Data visualisation in practice: Exploring individual with ggplot2

Now let’s start putting some the tools and concepts we just learned to use with our data/individual.csv data.

Let’s say we are interested in exploring the relationship between individual plant stem_diameter and height.

Let’s also say that, from previous knowledge, we expect that the relationship may vary according to the growth_form

So lets use data visualisation to explore the properties and relationships between the three variables.

Start by loading the ggplot2 as well as package magrittr so we have access to the pipe. Let’s read in the data and also narrow it down to our variables of interest using dplyr::select()

library(ggplot2)
library(dplyr)
individual <- readr::read_csv(here::here("data", "individual.csv")) %>%
    select(stem_diameter, height, growth_form)
## Rows: 14961 Columns: 32
## ── Column specification ────────────────────────────────────────────────────────
## Delimiter: ","
## chr  (17): uid, named_location, event_id, domain_id, site_id, plot_id, indiv...
## dbl  (14): stem_diameter, measurement_height, height, point_id, stem_distanc...
## date  (1): date
## 
## ℹ Use `spec()` to retrieve the full column specification for this data.
## ℹ Specify the column types or set `show_col_types = FALSE` to quiet this message.

Let’s also create a new .R script and save it as analysis.R in the root of our project.

Copy that last section of code as the first few lines of our analysis.R script.

Exploratory Data Analysis

Before we start exploring the relationship between variables, it’s important to understand the statistical properties of the underlying data. Statistical summaries such as the output of summary() are a good starting point.

summary(individual)
##  stem_diameter        height       growth_form       
##  Min.   :  1.00   Min.   :  0.30   Length:14961      
##  1st Qu.: 11.60   1st Qu.:  5.30   Class :character  
##  Median : 16.50   Median : 10.60   Mode  :character  
##  Mean   : 20.21   Mean   : 11.27                     
##  3rd Qu.: 26.30   3rd Qu.: 16.20                     
##  Max.   :373.30   Max.   :119.80                     
##  NA's   :1346     NA's   :1711

But data visualisation can be an even more powerful tool in expressing statistical properties of our data.

Distribution of data

To begin with, we can explore the properties of individual variables, starting with the distribution of values.

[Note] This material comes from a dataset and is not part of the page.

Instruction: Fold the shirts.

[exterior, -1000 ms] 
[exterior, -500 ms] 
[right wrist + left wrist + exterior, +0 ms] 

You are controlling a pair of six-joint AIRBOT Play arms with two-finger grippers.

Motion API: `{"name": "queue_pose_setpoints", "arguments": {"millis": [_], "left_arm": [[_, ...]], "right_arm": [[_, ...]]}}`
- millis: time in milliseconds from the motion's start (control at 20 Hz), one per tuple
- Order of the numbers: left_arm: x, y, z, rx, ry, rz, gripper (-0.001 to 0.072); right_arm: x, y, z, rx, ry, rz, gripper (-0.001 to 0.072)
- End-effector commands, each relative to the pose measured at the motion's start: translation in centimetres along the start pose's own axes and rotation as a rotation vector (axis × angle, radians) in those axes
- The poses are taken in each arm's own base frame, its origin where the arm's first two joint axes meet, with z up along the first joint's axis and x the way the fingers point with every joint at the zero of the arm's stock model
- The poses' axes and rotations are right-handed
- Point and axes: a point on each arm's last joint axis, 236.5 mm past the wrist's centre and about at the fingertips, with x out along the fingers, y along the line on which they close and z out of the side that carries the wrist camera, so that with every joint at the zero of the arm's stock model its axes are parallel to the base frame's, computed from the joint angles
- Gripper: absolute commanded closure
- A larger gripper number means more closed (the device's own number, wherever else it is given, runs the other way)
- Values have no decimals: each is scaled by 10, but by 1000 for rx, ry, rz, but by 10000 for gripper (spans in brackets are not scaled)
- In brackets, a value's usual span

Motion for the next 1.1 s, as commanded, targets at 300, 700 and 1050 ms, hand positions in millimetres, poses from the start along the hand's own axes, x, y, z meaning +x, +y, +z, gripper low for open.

Let’s just work in our code attic/sketckbook.R script for now. We’ll transfer final plots to analysis.R when we are happy with them.

Distribution of stem_diameter

Lets start with stem_diameter which is a numeric variable. As such we can use geom_density to plot the distribution of the data.

individual %>%
    ggplot(aes(x = stem_diameter)) +
    geom_density()
## Warning: Removed 1346 rows containing non-finite values (stat_density).

The distribution across all our data looks quite skewed towards lower values and a lomg tail of larger values and even shows a small dip in a certain range of stem_diameter.

Many statistical tests assume normality of the data and a common tranformation to such skewed numeric data might be to log them. ggplot allows us to perform such tranformations during plotting and prints it as part of the variable axes label.

individual %>%
    ggplot(aes(x = log(stem_diameter))) +
    geom_density()
## Warning: Removed 1346 rows containing non-finite values (stat_density).

Still rather wonky and may well violate assumptions of statistical tests down the line but it is slightly better than before so just for demonstration purposes, let’s carry own presenting our data on a log scale.

Applying aesthetics to geometries

One thing that can make such plots visually more appealing is to fill in the area under the distribution curve.

This also gives us the opportunity to dig into what exactly the aesthetic mapping in aes() is doing.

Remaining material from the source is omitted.